So, rest in peace, Liz. We’ll do our best to care for those you loved. And say a prayer for the rest of us, ok? We need it.


Today is Mother’s Day – a day first celebrated as a national holiday in 1914 under Woodrow Wilson. Efforts had begun actually much earlier than that to get women everywhere to rise up for the efforts of peace. In 1870, Julia Ward Howe, who had written the “Battle Hymn of the Republic” during the Civil War, wrote a Mother’s Day Proclamation. This, after she had worked with women, children and soldiers both Union and Confederate, having seen the devastating affects of war and having come to the conclusion that the two most important things are peace and equality…and seeing the world at war once again:

Arise then…women of this day!
Arise, all women who have hearts!
Whether your baptism be of water or of tears!
Say firmly:
“We will not have questions answered by irrelevant agencies,
Our husbands will not come to us, reeking with carnage,
For caresses and applause.
Our sons shall not be taken from us to unlearn
All that we have been able to teach them of charity, mercy and patience.
We, the women of one country,
Will be too tender of those of another country
To allow our sons to be trained to injure theirs.”

From the voice of a devastated Earth a voice goes up with
Our own. It says: “Disarm! Disarm!
The sword of murder is not the balance of justice.”
Blood does not wipe our dishonor,
Nor violence indicate possession.
As men have often forsaken the plough and the anvil
At the summons of war,
Let women now leave all that may be left of home
For a great and earnest day of counsel.
Let them meet first, as women, to bewail and commemorate the dead.
Let them solemnly take counsel with each other as to the means
Whereby the great human family can live in peace…
Each bearing after his own time the sacred impress, not of Caesar,
But of God –
In the name of womanhood and humanity, I earnestly ask
That a general congress of women without limit of nationality,
May be appointed and held at someplace deemed most convenient
And the earliest period consistent with its objects,
To promote the alliance of the different nationalities,
The amicable settlement of international questions,
The great and general interests of peace.”

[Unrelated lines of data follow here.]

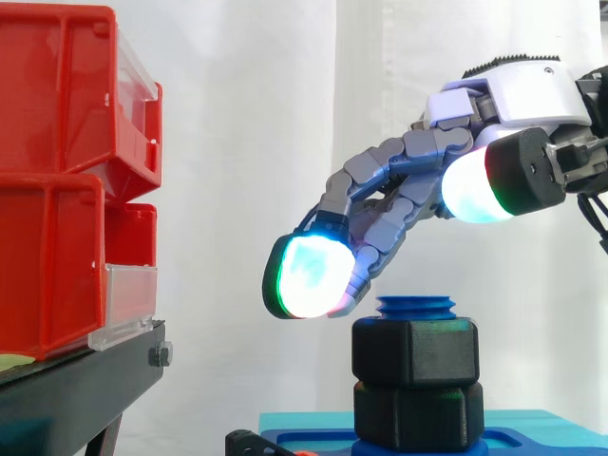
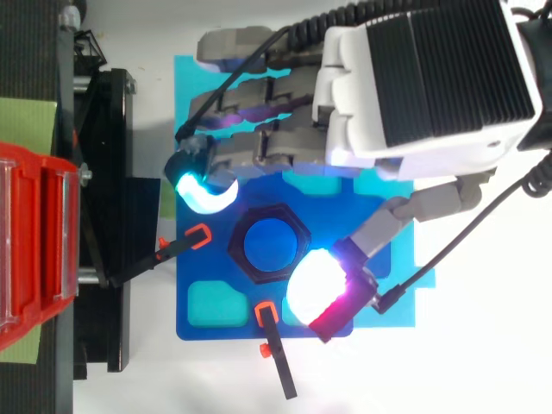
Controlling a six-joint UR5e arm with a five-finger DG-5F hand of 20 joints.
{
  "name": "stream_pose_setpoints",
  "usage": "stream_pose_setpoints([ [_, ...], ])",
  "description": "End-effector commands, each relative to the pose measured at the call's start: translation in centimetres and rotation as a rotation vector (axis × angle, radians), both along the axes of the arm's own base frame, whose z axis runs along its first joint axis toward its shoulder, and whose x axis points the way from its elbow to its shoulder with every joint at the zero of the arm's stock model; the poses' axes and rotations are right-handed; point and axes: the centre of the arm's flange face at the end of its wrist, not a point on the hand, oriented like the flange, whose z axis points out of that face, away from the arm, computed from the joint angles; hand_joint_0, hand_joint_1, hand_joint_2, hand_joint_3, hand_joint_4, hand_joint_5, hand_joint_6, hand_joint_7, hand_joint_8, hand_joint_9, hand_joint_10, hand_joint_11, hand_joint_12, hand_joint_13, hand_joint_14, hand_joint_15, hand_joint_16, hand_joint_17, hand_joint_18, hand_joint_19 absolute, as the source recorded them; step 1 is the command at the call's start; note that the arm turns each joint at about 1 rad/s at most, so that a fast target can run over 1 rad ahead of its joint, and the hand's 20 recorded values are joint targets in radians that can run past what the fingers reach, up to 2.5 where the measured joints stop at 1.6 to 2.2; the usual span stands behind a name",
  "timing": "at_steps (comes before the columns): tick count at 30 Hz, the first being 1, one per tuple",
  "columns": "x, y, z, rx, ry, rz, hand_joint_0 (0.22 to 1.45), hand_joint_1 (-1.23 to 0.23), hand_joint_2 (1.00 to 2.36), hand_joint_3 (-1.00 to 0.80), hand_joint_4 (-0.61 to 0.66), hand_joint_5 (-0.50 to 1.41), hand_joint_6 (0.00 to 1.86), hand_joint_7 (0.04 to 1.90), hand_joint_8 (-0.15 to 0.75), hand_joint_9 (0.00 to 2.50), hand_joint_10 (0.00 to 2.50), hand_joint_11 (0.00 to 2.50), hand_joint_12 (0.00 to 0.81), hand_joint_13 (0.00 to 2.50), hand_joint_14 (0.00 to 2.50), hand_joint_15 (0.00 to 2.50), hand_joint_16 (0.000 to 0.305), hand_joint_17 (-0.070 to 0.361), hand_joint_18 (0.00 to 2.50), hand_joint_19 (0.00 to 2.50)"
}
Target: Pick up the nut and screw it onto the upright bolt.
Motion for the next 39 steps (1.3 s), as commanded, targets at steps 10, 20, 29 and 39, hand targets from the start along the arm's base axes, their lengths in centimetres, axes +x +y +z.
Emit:
stream_pose_setpoints([
  [10,0.0,0.8,-0.3,0.011,0.012,0.007,0.48,-0.32,1.0,-0.5,0.18,-0.16,0.5,0.74,0.238,0.6,0.0,0.0,0.298,0.29,0.0,0.0,0.034,0.076,0.0,0.0],
  [20,-0.3,0.8,-1.2,0.016,0.021,0.008,0.48,-0.33,1.0,-0.5,0.2,-0.15,0.5,0.75,0.241,0.6,0.0,0.0,0.298,0.3,0.0,0.0,0.034,0.076,0.0,0.0],
  [29,-0.3,0.3,-1.4,0.025,0.022,0.001,0.49,-0.34,1.0,-0.5,0.24,-0.12,0.5,0.85,0.252,0.66,0.0,0.0,0.287,0.35,0.0,0.0,0.032,0.073,0.0,0.0],
  [39,-0.4,-0.2,-1.4,0.025,0.025,-0.005,0.51,-0.35,1.0,-0.5,0.24,-0.07,0.5,1.09,0.257,0.73,0.0,0.0,0.279,0.4,0.0,0.0,0.029,0.066,0.0,0.0],
])
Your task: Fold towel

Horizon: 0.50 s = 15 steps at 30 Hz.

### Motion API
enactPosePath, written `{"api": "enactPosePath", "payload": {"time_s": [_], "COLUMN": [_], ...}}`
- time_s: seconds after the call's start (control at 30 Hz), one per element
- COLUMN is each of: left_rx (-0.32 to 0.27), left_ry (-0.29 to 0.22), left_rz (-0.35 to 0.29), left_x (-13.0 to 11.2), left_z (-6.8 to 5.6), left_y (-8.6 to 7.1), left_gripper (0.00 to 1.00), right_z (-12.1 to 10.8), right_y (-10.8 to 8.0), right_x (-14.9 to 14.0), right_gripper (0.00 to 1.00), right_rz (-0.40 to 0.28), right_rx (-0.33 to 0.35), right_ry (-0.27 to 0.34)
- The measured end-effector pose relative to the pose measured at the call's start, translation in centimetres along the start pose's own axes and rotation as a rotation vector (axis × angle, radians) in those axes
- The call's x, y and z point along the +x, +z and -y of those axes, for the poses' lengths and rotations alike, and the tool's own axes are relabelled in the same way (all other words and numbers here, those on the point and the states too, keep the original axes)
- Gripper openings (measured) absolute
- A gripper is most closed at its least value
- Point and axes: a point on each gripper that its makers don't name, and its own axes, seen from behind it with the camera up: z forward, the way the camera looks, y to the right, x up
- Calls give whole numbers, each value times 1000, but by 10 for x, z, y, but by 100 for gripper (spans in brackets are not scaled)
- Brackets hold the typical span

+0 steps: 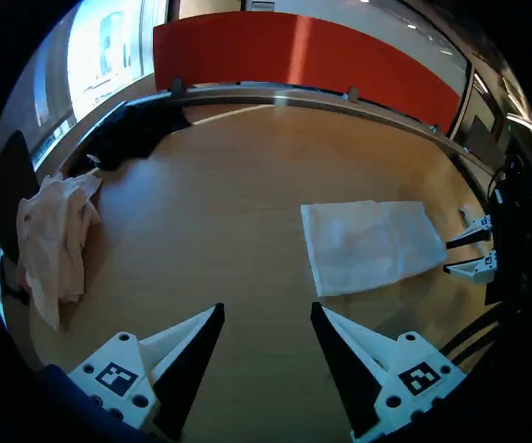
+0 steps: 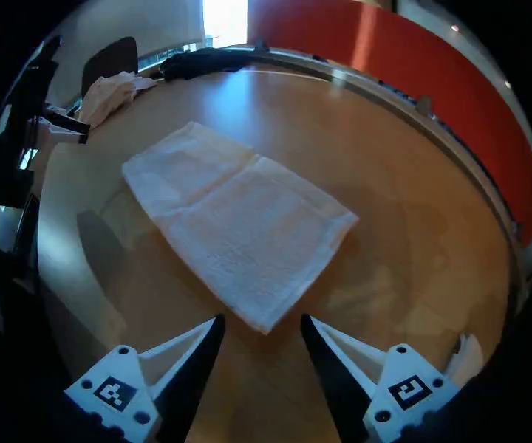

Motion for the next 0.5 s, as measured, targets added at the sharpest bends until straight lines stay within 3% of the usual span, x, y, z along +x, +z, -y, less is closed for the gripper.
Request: {"api": "enactPosePath", "payload": {"time_s": [0.3,0.5], "left_rx": [-2,1], "left_ry": [-2,6], "left_rz": [3,2], "left_x": [-1,1], "left_z": [0,1], "left_y": [-1,0], "left_gripper": [86,86], "right_z": [-1,1], "right_y": [2,1], "right_x": [-8,-7], "right_gripper": [53,51], "right_rz": [22,19], "right_rx": [18,34], "right_ry": [6,7]}}
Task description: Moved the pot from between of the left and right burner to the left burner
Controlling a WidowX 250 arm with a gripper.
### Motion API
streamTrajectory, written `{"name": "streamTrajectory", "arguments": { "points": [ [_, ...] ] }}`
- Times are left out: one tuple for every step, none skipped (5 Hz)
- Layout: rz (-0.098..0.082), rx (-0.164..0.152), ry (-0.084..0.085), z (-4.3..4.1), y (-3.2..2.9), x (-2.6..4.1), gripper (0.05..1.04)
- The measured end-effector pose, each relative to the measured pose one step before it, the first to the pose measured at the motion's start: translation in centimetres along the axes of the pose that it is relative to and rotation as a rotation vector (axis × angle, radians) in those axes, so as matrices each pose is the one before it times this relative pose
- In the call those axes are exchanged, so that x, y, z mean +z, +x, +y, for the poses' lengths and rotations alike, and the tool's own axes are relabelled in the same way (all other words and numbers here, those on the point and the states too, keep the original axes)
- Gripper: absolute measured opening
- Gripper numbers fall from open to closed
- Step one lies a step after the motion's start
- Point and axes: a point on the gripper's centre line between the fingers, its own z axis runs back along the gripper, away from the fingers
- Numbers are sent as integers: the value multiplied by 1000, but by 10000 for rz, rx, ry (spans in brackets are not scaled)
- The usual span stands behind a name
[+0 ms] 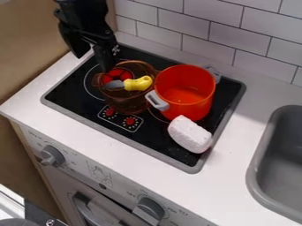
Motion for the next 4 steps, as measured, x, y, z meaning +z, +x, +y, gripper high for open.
{"name": "streamTrajectory", "arguments": {
  "points": [
    [269,54,-202,-299,-539,-794,1000],
    [44,-137,-477,-1275,-557,-765,1000],
    [-122,-227,-187,-1426,-160,-166,1000],
    [-232,-431,-90,-1737,1,12,1000]
  ]
}}
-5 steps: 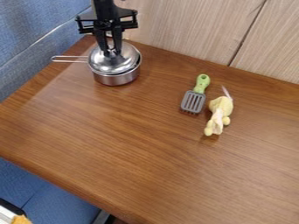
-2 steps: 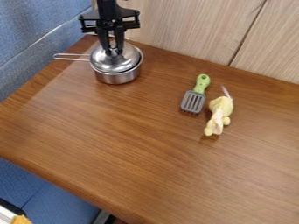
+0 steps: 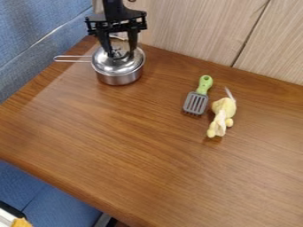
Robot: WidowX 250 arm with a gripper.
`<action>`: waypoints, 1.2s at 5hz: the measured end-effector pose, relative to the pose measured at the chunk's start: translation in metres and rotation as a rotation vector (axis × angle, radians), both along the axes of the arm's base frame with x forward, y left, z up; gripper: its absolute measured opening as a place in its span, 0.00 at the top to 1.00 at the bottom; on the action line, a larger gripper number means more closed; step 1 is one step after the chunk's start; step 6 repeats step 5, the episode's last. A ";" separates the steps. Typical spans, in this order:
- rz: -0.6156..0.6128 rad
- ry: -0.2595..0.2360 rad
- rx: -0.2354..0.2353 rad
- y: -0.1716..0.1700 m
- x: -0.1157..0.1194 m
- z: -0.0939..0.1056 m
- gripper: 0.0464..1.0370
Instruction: Put the lid on the silver pot in the left side of table
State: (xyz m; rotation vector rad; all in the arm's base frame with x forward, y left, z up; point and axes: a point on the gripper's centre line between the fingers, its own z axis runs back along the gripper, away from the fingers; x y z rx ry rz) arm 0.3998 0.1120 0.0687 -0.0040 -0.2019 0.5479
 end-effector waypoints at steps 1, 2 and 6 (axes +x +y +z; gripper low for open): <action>-0.004 0.008 0.000 -0.002 -0.004 -0.001 0.03; -0.005 -0.005 0.004 -0.006 -0.004 0.004 0.03; 0.004 -0.135 0.040 -0.009 -0.018 0.065 0.04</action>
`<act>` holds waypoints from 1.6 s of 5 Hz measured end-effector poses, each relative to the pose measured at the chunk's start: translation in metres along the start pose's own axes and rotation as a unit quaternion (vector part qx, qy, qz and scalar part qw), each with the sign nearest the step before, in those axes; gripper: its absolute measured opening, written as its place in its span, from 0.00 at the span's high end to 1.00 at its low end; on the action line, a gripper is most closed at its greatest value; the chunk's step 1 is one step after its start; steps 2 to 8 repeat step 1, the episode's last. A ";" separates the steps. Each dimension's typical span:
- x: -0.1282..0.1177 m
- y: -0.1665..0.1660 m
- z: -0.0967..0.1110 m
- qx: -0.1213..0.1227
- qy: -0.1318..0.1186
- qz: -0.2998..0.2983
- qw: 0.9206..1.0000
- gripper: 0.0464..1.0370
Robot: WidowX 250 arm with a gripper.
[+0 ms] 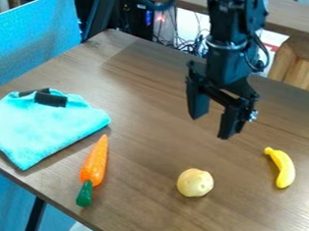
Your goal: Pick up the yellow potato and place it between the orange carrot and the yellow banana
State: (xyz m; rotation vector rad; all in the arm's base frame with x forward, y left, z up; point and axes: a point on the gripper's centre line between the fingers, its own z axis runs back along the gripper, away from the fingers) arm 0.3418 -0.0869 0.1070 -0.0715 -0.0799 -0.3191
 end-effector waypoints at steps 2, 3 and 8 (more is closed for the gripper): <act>0.025 0.000 -0.017 0.000 -0.014 -0.003 1.000 0.05; 0.025 0.000 -0.017 0.000 -0.014 -0.003 1.000 0.05; 0.025 0.000 -0.017 0.000 -0.014 -0.003 1.000 0.05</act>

Mother’s Day was not imagined by Julia to be a day where flowers were purchased and women were to be tenderly remembered for bedtime prayers and lullabies. It was a day where women would rise up to the full occasion of motherhood of the earth and all humanity to give birth to a season of peace.

As we remember this Mother’s Day– whether it be through flowers & chocolate, or by other means, let us call to mind Christ’s mother, her burden and her gift.

John 19:25-27
Near the cross of Jesus stood his mother, his mother’s sister, Mary the wife of Clopas, and Mary Magdalene. When Jesus saw his mother there, and the disciple whom he loved standing nearby, he said to his mother, “Dear woman, here is your son,” and to the disciple, “Here is your mother.” From that time on, this disciple took her into his home.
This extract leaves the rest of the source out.